_YOUR INSTRUCTIONS_.
Check each line of the data for "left", and copy the ones that have it.
--- DATASET EXTRACT Enclosed Below ---
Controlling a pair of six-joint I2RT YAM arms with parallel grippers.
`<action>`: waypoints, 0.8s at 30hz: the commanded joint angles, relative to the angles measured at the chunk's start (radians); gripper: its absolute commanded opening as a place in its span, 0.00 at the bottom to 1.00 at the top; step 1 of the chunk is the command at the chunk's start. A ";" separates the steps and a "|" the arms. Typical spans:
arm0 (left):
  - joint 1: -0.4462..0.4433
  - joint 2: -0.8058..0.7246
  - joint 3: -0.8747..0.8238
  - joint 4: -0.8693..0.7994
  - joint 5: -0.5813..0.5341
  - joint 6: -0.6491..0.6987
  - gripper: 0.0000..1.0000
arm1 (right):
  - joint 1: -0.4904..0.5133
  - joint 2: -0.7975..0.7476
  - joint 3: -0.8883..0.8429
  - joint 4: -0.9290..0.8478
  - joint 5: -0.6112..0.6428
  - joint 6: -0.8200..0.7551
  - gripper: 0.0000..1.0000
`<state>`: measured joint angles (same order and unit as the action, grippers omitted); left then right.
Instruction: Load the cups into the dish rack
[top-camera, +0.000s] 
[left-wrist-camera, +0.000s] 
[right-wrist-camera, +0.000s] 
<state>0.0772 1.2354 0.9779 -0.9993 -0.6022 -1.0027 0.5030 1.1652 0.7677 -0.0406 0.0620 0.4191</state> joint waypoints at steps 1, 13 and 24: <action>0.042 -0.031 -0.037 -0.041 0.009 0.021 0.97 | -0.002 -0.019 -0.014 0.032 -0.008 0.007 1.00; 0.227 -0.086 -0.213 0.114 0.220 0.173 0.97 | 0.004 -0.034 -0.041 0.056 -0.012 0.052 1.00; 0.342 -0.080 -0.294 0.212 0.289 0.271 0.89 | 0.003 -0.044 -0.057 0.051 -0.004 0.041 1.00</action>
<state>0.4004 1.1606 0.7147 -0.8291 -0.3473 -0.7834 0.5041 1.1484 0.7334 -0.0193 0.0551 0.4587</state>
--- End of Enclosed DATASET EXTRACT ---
_ANSWER BOX_.
arm0 (left):
`<state>`: measured joint angles (same order and unit as the action, grippers omitted); left then right.
[left-wrist-camera, +0.000s] 

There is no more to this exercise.